Humans May Help Fight Neurodegenerative Diseases With The Help Of Natural Plant Defenses


Numerous studies aiming to identify the underlying causes of various diseases often read like scientific endeavors, lacking the allure of a narrative straight out of a Marvel comic book. However, a recent publication in the journal Nature Aging presents a distinctive approach, suggesting a potential treatment for neurodegenerative diseases, such as Huntington’s, within the realm of tree trunks.

In this study, researchers unveil a fascinating connection between plant biology and human health. The focus is on a protein named SPP, naturally occurring in plant cells responsible for photosynthesis. Astonishingly, when this protein is introduced into cultured human and animal cells, it demonstrates a significant reduction in protein clumping and alleviation of Huntington’s symptoms—a groundbreaking achievement for the primary goal of the research.

Huntington’s disease is categorized as a proteinopathy, one of nine neurodegenerative disorders characterized by toxic aggregations of polyglutamine proteins. Strikingly, these protein aggregates, innocuous in healthy humans, lead to the death or dysfunction of brain cells in both humans and animals. However, the study reveals that in plants, where similar proteinopathies exist, no damage occurs.

Dr. Ernesto Llamas, the first author of the study affiliated with the University of Cologne’s CECAD Cluster of Excellence for Aging Research, conducted experiments to understand how plants manage toxic protein aggregation. Introducing the toxic mutant protein ‘huntingtin’ into plants, which induces cell death in human neurons, Dr. Llamas observed a remarkable contrast. Thale cress plants actively cleared huntingtin protein clumps, avoiding detrimental effects.

The pivotal role played by chloroplasts—plant-specific organelles responsible for photosynthesis—emerged as a crucial factor in this phenomenon. Unlike animal and human models, plants showcased an ability to sidestep the toxic aggregation of mutant huntingtin, highlighting the potential for harnessing plant-based mechanisms in developing treatments for neurodegenerative disorders. This unconventional approach provides a unique perspective on the intersection of plant biology and human health, offering a promising avenue for future research and therapeutic development.

“Unlike humans,” Dr. Llamas said, “plants have chloroplasts: an extracellular type of organelle that could provide an expanded molecular machinery to get rid of toxic protein aggregates.”

The interdisciplinary team pinpointed the plant protein SPP within chloroplasts as the factor shielding plants from the adverse effects of the problematic human protein.

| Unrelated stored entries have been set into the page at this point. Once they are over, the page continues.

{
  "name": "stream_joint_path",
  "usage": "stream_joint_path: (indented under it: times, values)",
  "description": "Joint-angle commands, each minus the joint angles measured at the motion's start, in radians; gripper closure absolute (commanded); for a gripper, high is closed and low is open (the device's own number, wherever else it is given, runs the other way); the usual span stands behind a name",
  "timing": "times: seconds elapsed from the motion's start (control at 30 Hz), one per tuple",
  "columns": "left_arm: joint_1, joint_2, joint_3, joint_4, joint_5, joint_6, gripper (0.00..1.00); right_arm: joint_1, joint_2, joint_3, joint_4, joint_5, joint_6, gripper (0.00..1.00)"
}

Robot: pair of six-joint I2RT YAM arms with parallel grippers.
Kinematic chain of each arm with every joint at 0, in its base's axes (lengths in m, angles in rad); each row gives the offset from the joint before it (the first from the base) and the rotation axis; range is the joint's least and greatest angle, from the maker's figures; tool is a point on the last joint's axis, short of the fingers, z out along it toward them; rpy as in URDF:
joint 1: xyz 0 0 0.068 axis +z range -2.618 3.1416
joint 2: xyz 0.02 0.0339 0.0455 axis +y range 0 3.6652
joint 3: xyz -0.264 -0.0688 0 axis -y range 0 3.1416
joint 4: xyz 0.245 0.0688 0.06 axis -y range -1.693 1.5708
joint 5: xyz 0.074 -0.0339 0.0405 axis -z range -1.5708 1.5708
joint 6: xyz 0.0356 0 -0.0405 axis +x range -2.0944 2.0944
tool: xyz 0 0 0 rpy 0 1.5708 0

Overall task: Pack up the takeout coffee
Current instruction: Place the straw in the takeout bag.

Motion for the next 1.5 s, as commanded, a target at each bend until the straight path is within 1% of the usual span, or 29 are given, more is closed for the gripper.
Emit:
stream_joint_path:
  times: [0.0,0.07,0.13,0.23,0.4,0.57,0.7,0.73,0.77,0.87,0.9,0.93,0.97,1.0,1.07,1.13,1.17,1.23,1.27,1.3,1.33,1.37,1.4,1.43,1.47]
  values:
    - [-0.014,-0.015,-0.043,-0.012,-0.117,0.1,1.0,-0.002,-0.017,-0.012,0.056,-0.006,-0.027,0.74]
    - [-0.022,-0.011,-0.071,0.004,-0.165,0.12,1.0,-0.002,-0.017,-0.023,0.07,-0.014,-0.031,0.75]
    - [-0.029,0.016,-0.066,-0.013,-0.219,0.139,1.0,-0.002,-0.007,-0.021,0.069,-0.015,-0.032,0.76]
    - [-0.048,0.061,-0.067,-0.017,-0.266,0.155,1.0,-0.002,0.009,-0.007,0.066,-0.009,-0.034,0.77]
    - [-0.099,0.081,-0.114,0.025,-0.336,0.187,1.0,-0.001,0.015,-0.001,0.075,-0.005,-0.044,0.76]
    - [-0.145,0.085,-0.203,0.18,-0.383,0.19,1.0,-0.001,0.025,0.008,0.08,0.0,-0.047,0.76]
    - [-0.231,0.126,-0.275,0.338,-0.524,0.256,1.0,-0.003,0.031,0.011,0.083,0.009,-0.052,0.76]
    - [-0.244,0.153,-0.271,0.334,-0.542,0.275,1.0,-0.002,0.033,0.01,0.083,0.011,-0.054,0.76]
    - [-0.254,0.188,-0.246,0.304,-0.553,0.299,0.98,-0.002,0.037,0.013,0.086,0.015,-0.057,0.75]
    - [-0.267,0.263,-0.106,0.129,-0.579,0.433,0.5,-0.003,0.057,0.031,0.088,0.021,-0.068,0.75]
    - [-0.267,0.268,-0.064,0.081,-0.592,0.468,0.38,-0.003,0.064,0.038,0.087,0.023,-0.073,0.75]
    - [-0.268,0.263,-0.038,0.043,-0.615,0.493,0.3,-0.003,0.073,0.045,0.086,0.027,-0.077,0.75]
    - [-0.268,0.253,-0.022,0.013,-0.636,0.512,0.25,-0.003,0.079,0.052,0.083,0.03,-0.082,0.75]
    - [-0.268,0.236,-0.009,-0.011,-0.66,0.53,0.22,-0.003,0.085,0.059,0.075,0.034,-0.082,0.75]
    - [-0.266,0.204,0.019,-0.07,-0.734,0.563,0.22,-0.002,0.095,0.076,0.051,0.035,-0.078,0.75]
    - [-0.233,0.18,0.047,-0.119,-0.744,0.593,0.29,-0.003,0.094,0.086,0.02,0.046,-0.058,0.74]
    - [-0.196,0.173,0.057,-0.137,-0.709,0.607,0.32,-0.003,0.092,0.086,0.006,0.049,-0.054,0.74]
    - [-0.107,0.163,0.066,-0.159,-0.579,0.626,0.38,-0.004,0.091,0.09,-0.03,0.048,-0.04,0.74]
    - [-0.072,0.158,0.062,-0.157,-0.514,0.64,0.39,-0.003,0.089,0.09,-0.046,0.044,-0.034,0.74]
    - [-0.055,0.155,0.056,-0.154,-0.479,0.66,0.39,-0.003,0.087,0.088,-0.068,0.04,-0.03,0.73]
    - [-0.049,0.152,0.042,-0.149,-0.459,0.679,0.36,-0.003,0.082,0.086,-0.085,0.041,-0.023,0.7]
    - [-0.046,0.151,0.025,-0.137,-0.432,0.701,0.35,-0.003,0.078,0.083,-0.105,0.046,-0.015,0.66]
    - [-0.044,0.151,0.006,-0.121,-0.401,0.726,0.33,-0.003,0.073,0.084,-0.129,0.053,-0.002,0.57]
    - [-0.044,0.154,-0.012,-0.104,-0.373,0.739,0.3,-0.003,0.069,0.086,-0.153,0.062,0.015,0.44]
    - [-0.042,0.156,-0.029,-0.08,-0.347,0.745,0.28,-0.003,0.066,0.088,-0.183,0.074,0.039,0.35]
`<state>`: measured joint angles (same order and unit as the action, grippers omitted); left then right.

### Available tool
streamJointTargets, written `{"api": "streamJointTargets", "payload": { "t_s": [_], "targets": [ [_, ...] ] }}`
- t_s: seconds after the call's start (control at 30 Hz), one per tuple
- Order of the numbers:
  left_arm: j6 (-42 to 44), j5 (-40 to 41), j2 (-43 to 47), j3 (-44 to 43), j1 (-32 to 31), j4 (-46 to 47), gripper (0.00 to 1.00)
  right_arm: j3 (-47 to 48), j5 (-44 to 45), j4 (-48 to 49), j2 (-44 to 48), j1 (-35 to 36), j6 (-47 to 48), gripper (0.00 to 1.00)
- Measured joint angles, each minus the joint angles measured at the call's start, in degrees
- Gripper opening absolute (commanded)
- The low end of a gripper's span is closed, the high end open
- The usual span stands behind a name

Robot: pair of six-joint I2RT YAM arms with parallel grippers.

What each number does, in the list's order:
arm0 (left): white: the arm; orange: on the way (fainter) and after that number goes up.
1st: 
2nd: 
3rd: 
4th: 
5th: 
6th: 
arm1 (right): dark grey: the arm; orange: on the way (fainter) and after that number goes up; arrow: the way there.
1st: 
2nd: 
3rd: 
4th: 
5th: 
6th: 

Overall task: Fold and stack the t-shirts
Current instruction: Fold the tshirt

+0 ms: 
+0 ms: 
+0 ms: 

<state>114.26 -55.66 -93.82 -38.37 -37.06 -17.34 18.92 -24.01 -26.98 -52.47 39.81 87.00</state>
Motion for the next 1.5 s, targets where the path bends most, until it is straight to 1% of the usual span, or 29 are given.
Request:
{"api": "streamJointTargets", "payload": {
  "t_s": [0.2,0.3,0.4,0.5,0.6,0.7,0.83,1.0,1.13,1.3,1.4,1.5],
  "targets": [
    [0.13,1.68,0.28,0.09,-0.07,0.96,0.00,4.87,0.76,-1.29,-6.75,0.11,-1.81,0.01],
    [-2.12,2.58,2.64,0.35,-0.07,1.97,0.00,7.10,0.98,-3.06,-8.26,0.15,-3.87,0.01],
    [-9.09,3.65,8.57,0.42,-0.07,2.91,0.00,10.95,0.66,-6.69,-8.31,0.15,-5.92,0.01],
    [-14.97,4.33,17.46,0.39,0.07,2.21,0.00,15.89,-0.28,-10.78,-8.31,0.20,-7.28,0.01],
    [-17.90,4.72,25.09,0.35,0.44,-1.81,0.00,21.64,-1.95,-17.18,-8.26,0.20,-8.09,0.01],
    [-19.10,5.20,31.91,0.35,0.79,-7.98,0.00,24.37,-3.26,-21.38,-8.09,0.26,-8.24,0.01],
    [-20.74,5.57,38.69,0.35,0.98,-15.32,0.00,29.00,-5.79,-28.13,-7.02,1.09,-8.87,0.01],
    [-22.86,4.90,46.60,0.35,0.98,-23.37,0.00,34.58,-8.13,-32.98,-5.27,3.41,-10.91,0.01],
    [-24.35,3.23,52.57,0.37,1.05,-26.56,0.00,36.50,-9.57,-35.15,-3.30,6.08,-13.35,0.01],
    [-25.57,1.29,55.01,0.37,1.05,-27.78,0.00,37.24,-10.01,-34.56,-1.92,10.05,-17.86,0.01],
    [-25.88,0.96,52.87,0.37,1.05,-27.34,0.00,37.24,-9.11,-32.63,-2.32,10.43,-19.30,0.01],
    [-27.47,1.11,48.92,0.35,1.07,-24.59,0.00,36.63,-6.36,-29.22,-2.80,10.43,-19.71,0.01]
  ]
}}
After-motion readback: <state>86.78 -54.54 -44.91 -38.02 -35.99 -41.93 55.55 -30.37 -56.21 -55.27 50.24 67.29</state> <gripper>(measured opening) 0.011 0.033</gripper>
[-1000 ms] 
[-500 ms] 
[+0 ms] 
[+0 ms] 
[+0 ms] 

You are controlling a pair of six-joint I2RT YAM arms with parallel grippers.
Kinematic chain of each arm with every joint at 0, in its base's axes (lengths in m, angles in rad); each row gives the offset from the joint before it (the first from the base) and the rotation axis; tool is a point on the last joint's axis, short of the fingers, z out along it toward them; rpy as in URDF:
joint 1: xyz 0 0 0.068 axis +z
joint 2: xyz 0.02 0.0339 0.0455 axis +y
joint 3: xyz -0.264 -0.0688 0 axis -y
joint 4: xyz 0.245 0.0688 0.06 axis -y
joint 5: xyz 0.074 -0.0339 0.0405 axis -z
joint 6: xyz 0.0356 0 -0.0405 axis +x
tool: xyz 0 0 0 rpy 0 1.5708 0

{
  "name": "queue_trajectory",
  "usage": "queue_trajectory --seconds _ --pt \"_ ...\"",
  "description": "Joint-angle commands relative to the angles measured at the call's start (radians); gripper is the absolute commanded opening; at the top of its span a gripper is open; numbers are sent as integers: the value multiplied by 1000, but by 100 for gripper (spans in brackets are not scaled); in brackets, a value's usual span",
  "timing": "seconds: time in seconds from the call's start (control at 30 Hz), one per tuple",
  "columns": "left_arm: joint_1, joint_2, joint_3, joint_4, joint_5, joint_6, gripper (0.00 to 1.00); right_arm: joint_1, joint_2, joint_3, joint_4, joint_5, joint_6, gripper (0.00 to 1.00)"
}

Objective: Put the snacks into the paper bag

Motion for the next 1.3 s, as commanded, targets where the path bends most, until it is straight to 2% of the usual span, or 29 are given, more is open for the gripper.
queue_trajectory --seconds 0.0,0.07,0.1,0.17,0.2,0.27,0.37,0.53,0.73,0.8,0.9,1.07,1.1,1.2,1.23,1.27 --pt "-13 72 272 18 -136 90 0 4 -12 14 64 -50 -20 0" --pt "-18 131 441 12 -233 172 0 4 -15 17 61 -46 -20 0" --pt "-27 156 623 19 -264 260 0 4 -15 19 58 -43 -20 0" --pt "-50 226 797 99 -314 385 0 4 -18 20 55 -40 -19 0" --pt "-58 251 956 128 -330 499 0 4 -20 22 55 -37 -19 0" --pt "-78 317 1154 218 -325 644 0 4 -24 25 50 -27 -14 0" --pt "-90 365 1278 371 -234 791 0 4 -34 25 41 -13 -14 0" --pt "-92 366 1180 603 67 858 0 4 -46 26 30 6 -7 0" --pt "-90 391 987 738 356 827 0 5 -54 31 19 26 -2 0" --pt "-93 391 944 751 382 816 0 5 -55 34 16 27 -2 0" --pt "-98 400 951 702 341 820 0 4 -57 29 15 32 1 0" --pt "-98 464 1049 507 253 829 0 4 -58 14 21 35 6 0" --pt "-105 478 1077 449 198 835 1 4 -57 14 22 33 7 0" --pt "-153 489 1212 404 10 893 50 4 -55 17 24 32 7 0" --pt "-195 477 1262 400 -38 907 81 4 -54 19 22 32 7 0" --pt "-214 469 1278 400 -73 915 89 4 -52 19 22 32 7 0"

In experiments involving models of Huntington’s disease, including human cultured cells and the nematode C. elegans, the introduction of plant SPP led to a decrease in protein aggregates and alleviation of disease symptoms.

“We were pleased to observe that expression of the plant SPP protein improved motility of C. elegans worms affected by huntingtin even at later aging stages where the symptoms are even worse,” said Dr. Hyun Ju Lee, a postdoc who was also involved in the study.

Dr. Llamas’ team’s research findings may pave the way for evaluating SPP as a prospective treatment for Huntington’s disease. Additionally, there is optimism that plants could assume a more significant role in contributing to the treatment of human diseases.

“Many people don’t notice that plants can persist amongst variable and extreme environmental conditions that cause protein aggregation,” Dr. Llamas said. “We usually forget that some plants can live thousands of years and should be studied as models of aging research.”

However, it’s not mere optimism. Llamas and his team are confident in the genuine value of their discovery. Dr. Seda Koyuncu, a co-author of the study, asserts that they plan to establish a startup dedicated to manufacturing plant-derived therapeutic proteins. These proteins will undergo testing as potential therapeutics for treating neurodegenerative diseases in humans.